Alphabetically, Brackenridge Park should be the next park up, but I’ve already covered Brackenridge Park here and here and here. So, skipping over Brackenridge, we get Cibolo Nature Center in Boerne, Texas.
We’ve been visiting Cibolo Nature Center since, oh, 2003 or so. I remember visiting it for the first time in the summer, and the sun was beating down on my hair pretty relentlessly (so that leaves out 2002; I didn’t have a whole lot of hair in the summer of 2002, I was still recovering from chemo). After the discomfort of the heat from the sun, I didn’t want to return again until fall. Once we went back, though, it didn’t take long to become one of my favorite parks, despite the half-hour drive it takes to get there.
The land which is now the Cibolo Nature Center was once just the back end of Boerne City Park (despite the name, there actually are other parks in Boerne). Prior to that, the land had been part of the ranch of Dr. Ferdinand Herff. A group formed to protect the section of Cibolo Creek that runs through this section of the park and also to preserve the little bit of wetlands that existed on the site. The city agreed that this was a worthwhile goal and the Cibolo Nature Center was established.
There are three miles of trails in Cibolo Nature Center,around two miles of which are named trails. These include the Marshland Trail, which leads out into the wetlands portion of the park, the Native Texas Prairie Trail, which leads out into the prairie at the center of the park, the Cibolo Creek Trail, which leads along Cibolo Creek, and the Woodlands Trail, which continues out into a wooded area farther along.
The Cibolo Creek Trail made me think of Middle Earth the first time I saw it, and it took me a while to realize why. The mass-market paperback edition of The Hobbit that was popular when I was young had Tolkein’s painting of the barrels with the dwarves in them escaping downstream and the view of the cypresses that line the banks lead to not a terribly different image.

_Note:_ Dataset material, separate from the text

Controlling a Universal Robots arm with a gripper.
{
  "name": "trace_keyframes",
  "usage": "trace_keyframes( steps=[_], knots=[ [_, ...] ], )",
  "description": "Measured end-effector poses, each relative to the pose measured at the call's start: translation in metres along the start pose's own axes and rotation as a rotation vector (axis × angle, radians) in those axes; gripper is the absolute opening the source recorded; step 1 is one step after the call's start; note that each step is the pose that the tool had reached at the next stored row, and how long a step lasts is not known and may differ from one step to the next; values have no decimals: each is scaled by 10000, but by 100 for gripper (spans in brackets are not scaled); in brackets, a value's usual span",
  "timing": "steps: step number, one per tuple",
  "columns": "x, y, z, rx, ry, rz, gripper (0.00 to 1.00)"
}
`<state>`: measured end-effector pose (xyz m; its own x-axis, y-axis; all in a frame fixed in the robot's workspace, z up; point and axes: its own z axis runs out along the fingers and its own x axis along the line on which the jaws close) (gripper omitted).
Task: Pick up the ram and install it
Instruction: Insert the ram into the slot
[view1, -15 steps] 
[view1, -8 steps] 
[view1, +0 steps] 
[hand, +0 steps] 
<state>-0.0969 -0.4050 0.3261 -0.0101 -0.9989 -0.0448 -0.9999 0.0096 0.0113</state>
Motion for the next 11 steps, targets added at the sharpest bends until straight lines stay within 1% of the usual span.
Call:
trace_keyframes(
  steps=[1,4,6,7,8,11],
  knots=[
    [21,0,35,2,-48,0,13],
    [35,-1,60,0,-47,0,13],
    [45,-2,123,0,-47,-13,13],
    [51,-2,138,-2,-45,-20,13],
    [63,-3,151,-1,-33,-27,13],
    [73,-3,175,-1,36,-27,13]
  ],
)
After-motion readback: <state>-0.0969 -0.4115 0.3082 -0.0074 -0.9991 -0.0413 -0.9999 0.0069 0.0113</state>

They have at least in the past done controlled burns of the prairie area. This makes sense, because burning is an important part of prairie management. Without periodic burning, trees would eventually take over the land. Anyway, the now-ex, Alex, and I were in the prairie just after a burn once and we found something’s pelvic bones in the field. It seemed awfully small for a deer, but I’m nothing like an expert on osteology. At any rate, we didn’t want to disturb it, so we told one of the employees what we’d seen and where it was.
We had nicknames for most of the parks that we visited while Alex was young. The nickname that we had for for Cibolo Nature Center was “the dinosaur woods.” The “woods” part is pretty obvious, I think. The “dinosaur” part is one of the neatest things about the park. In 1997, there was tremendous flooding in this region. One of the side effects was that dinosaur footprints were exposed by the flooding near Boerne Lake. The city decided to preserve them by paving them over, from what I read, but prior to that, they made a cast of them and put the cast in the Cibolo Nature Center. It’s pretty easy to find the tracks from the parking lot. When you stand in the parking lot, you can see the pavilion (this is also where the restrooms are located). The path kind of skirts the pavilion and heads off to the right (as you look at it). The footprints are along that path.
The Marshland Trail is designed to be wheelchair accessible. The rest of the paths are largely pretty level, but unpaved. The path down to the creek itself is pretty steep and kind of rocky, so I’m not sure about getting too close to the creek in a wheelchair. I can only think of one staircase on the paths, and that leads up the side of the bluff between the Cibolo Creek Trail and the Woodlands Trail.